Graphite datasource is already added in Grafana
Graphite URL is working
Telegraf is sending Linux metrics to Graphite
Metrics prefix is telegraf
Hostname is linux-demo

Grafana Explore is designed for ad-hoc investigation before creating dashboards. Grafana describes Explore as the place to query, analyze, and aggregate data without first creating a dashboard. (Grafana Labs)


Lab 1: Explore Linux Metrics from Graphite in Grafana Explore

Objective

By the end of this lab, students will be able to:

1. Open Grafana Explore
2. Select the Graphite datasource
3. Browse available Graphite metrics
4. Query CPU, memory, disk, network, and load metrics
5. Use Graphite functions in Grafana Explore
6. Compare multiple metrics
7. Understand Graphite metric naming
8. Troubleshoot common Explore/query issues

Lab Architecture

Your current data flow is:

Linux Host
   ↓
Telegraf
   ↓
Graphite Carbon :2003
   ↓
Whisper Storage
   ↓
Graphite Web :8080
   ↓
Grafana Graphite Datasource
   ↓
Grafana Explore

In this setup, Telegraf collects Linux metrics every 10 seconds and sends them to Graphite. Grafana then reads those metrics from Graphite.
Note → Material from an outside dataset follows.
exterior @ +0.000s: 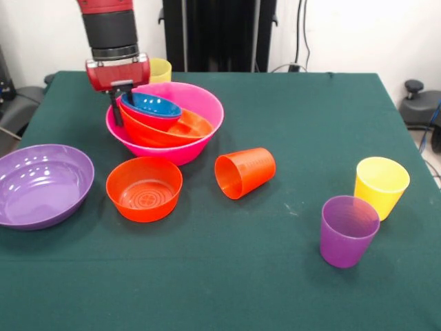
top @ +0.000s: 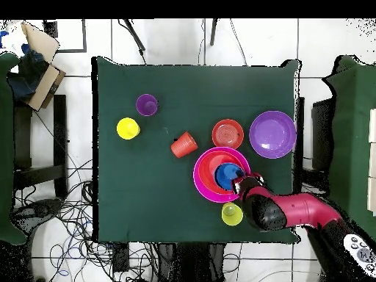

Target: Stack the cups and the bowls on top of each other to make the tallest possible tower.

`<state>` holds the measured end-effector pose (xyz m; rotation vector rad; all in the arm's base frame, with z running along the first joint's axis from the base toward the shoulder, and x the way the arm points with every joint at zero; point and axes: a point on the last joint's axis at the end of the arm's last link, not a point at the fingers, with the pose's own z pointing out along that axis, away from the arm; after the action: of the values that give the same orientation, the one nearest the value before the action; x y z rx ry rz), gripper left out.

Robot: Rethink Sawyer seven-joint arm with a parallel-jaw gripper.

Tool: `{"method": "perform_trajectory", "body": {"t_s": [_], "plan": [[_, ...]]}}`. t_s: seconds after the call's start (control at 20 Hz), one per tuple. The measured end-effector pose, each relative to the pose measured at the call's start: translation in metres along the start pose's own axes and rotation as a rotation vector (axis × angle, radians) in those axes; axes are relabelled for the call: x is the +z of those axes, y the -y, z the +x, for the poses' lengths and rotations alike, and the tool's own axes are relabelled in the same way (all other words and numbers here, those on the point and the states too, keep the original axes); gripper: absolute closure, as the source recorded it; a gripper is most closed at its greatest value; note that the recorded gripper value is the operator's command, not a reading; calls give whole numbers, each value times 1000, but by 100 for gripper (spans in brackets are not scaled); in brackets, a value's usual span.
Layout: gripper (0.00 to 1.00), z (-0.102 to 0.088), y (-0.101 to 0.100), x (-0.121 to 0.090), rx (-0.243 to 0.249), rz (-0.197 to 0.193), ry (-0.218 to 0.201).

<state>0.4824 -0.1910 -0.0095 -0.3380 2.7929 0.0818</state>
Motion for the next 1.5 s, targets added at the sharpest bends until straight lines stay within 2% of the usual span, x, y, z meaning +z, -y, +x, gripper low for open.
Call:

Important Concepts Before Starting

What is Grafana Explore?

Explore is Grafana’s investigation workspace. It is used to test queries, inspect metrics, compare values, and experiment before building dashboards or alerts. Grafana’s documentation says Explore lets you query and analyze data without creating a dashboard first. (Grafana Labs)

In simple words:

Dashboard = saved view for long-term monitoring
Explore = temporary workspace for investigation and learning

What is Graphite Query Format?

Graphite metrics are usually stored in a dot-separated path format:

telegraf.linux-demo.cpu.cpu-total.usage_active

Breakdown:

PartMeaning
telegrafMetric prefix configured in Telegraf
linux-demoHostname configured in Telegraf
cpuMeasurement type
cpu-totalCPU instance
usage_activeActual metric field

Grafana includes a Graphite-specific query editor that helps users navigate metric paths, add functions, and build Graphite queries. (Grafana Labs)


Pre-Lab Validation

Before students open Grafana Explore, validate that Graphite has metrics.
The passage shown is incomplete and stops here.